Upon patch excision from skeletal muscle fibers (Tyrode solution in the pipette; 1 mM ATP and 10 µM Ca2+ in the bath), one type of channel was spontaneously active at 0 mV. These channels were identified as high-conductance KCa channels, as described in previous studies under similar experimental conditions (1, 10), on the basis of their conductance (~60 pS at 0 mV) and the dependence of their activity on intracellular Ca2+. Figure 1 shows the effects of membrane stretch on KCa channel activity in inside-out patches. In Fig. 1A, one KCa channel was present in the patch, as revealed by increasing the cytoplasmic face [Ca2+] to 2.5 mM (not shown). Application of negative pressure of -4 kPa reversibly activated the channel. In this patch, NPo was changed from 0.06 under control conditions to 0.15 during pressure application. In the patch illustrated in Fig. 1B, three or, very rarely, four steps of channel activity were detected under control conditions.

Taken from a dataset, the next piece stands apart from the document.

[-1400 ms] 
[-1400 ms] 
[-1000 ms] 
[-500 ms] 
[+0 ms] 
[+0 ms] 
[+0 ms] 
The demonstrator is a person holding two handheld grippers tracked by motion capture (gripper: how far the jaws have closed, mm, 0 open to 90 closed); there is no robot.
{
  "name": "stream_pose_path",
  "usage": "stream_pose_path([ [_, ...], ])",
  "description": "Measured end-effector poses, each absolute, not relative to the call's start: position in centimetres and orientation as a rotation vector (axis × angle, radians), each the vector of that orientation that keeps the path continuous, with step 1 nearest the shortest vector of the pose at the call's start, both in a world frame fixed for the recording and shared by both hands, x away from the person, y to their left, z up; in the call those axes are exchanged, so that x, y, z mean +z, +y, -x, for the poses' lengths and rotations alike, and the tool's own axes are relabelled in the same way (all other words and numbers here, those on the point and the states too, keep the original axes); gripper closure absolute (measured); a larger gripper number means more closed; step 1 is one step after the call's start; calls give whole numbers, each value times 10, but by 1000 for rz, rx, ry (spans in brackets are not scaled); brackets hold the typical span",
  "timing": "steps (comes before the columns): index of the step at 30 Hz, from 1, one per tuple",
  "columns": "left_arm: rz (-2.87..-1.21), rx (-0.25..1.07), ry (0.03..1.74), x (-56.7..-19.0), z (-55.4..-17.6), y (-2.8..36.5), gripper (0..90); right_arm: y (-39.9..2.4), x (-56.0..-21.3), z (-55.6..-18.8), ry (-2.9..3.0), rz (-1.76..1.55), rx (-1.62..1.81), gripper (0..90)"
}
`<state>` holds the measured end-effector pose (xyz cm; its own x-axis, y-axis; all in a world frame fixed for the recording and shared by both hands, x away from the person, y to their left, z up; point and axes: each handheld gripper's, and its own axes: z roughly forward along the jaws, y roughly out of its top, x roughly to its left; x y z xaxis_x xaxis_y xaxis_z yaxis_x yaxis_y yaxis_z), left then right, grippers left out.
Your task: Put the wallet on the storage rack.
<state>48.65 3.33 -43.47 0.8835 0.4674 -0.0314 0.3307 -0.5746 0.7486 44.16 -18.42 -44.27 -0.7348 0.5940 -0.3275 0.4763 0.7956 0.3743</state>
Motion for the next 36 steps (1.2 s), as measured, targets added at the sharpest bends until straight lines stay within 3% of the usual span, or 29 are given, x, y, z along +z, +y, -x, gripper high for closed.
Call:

Suction induced a sustained activation of the channels, and four channels were frequently active together; NPo increased from 1.45 to 2.5. While negative pressure was constantly applied, removal of Ca2+ from the cytoplasmic face totally suppressed channel opening. This indicates that channels activated by negative pressure correspond to KCa channels and that suction alone is insufficient to activate the channels. Additionally, single-channel current measurements indicated that the unitary conductance of the channel was not changed by membrane stretch.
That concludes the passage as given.